Introduction to Writing a Dictionary File


This is a brief guide to the essentials you need to know to write a Stata program file to read raw data; a type of file referred to as a Stata dictionary file.

Information You Need Before You Start

Before you start to write a Stata program to read raw data, you need to know the following about your data. Most of this information can be found in the codebook.

  1. Your variable names:

    Pick the variables you need from the codebook and note their mnemonic names, e.g., sex, status, age_sex, yr8st2a, aidsknow, etc.. Note that case counts. YEAR and year are two different variables.

    If the codebook only has a description of each variable, you will have to make up variable names yourself. Stata variable names must meet the following criteria:

    • Eight characters or less in length.
    • Combinations of letters (A-Z or a-z), digits (0-9), and the underscore character (_) only!
    • The first letter of a variable name must be a letter or the underscore character (ex: _var1 or OCCUP).
    • A variable name must not be one of Stata's reserved names. See the Stata User's Guide for a list.
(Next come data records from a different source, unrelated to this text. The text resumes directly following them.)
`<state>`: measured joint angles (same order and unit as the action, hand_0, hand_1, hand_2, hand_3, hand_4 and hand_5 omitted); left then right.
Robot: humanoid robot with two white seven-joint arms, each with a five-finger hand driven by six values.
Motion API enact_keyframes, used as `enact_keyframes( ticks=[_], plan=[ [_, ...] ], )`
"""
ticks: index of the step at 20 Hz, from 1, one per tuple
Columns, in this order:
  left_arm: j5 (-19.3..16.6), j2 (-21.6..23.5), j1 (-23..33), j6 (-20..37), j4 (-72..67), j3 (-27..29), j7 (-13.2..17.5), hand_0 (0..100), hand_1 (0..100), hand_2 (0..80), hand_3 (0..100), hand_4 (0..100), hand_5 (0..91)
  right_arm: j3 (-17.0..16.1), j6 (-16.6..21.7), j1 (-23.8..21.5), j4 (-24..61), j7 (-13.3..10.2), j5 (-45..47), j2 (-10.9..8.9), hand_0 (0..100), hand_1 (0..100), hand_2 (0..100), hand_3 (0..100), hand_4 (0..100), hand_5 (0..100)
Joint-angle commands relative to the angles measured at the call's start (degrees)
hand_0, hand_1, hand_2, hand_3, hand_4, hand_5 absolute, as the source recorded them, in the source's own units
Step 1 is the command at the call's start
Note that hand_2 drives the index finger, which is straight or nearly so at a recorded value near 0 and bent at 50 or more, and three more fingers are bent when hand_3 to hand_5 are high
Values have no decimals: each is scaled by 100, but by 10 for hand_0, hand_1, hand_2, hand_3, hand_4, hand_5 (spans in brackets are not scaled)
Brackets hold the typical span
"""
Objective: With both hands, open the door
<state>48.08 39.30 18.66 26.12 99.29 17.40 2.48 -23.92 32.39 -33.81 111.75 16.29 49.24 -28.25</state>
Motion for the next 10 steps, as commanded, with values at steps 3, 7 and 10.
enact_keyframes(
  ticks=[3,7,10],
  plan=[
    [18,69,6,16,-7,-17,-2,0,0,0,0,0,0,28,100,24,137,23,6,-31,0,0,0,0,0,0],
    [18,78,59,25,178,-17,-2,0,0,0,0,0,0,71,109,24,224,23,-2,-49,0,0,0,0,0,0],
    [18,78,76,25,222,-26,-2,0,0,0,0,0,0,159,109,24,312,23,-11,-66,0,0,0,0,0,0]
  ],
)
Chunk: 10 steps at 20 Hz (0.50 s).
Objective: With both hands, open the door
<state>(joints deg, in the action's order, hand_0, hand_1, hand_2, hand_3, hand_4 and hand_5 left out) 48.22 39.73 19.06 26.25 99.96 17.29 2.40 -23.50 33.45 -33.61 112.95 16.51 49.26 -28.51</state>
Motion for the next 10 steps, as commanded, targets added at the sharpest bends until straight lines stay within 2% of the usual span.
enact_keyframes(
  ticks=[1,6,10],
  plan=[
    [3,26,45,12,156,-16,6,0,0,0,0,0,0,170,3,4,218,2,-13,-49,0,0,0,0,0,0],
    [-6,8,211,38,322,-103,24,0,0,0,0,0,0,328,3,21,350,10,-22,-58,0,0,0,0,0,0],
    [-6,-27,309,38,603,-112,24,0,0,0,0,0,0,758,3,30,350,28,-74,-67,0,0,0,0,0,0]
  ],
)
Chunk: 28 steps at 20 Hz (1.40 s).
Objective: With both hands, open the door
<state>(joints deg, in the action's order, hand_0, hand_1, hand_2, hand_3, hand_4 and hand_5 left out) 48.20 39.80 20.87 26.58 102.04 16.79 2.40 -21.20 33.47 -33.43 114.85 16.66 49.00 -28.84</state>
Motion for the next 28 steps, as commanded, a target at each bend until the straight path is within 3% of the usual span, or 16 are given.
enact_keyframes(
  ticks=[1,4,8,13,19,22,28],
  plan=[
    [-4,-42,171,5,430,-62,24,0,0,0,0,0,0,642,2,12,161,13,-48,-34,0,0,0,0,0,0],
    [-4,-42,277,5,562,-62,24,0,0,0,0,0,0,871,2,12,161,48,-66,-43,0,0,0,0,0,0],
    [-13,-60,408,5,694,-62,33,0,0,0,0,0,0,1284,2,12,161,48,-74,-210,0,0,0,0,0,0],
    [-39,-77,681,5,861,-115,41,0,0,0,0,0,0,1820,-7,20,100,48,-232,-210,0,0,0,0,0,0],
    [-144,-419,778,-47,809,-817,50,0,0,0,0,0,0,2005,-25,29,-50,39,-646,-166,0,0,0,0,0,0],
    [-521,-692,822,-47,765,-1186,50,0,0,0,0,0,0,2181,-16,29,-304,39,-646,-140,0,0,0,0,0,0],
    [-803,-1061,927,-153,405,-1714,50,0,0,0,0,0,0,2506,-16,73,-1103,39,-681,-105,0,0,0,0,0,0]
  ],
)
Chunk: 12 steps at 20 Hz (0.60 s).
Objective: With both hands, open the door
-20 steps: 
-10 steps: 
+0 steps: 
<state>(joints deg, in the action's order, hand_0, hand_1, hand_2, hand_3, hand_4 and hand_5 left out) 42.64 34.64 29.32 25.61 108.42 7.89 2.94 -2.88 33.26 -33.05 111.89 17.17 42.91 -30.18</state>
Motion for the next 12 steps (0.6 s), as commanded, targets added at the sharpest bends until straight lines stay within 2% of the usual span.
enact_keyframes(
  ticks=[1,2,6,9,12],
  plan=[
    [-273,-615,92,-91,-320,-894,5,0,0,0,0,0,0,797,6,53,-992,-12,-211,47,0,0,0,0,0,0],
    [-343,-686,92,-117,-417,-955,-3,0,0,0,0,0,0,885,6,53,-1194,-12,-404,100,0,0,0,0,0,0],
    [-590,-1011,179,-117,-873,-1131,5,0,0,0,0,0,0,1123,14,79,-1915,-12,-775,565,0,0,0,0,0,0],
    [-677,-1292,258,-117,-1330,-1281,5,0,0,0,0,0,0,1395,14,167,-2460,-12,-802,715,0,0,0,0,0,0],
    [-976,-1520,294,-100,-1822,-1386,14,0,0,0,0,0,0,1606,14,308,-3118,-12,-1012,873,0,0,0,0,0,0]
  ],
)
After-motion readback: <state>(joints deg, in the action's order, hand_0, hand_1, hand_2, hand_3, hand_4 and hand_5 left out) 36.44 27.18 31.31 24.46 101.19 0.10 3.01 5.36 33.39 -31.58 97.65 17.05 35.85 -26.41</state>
Most of these start with an underscore or are the name of data types so if you start your variable names with a letter you are pretty safe.
  2. The start position of each variable, i.e., the first column of the variable's position in the record.
  3. Each variable's end position or its length i.e, the number of columns the variable takes up.
  4. If the variable is a string or numeric. String variables may contain numbers or may actually be numbers. Hint: If you know that all of the values of string variable are actually numbers, define that variable as numeric.
  5. The number of decimal places desired, if any, for numeric variables.
  6. The input file name and location of the raw data file you want to read in. The file extensions .raw or .dat work best for raw data, although Stata will read in files of other extensions.
  7. You may want to label your variables with something longer than the 8 character variable name. These can be added later, however.
  8. If you are very ambitious, you can also add value labels to individual variable, e.g., "Male", "Female", "Unknown". These can be added later, however.

Putting It Tgether

The Stata dictionary program can be written with any editor or word processor. Be sure to save it as an ASCII file with the file extension .dct.

  1. A Stata dictionary program begins with a line that looks like this:

            dictionary using mydata.dat {

    where mydata.dat is the name of your raw data file. If the file is somewhere besides the Stata directory (or your home directory on CUNIX), add the path name, e.g.:

            dictionary using d:\MyDocs\sz2\mydata.dat {
            dictionary using ~sz2/data/mydata.dat {

    You don't need quotes around the name of the data file unless it has spaces or other odd characters in the file or directory name (a bad practice).
  2. Then comes the definitions of individual variables. Each variable is defined by a line with the following 5 items:
    • An underline and the word _column followed by the starting column of the variable in parentheses.
    • The variable type (usually you only need to indicate string variables)
    • The mnemonic name of the variable
    • The variable input format which consists of
      • a "%" sign
      • a number stating the variable width
      • a "." (period) followed by a number indicating the number of decimal places (omitted for integers and string variables)
      • a letter indicating the format. The format is f for numbers and s for strings.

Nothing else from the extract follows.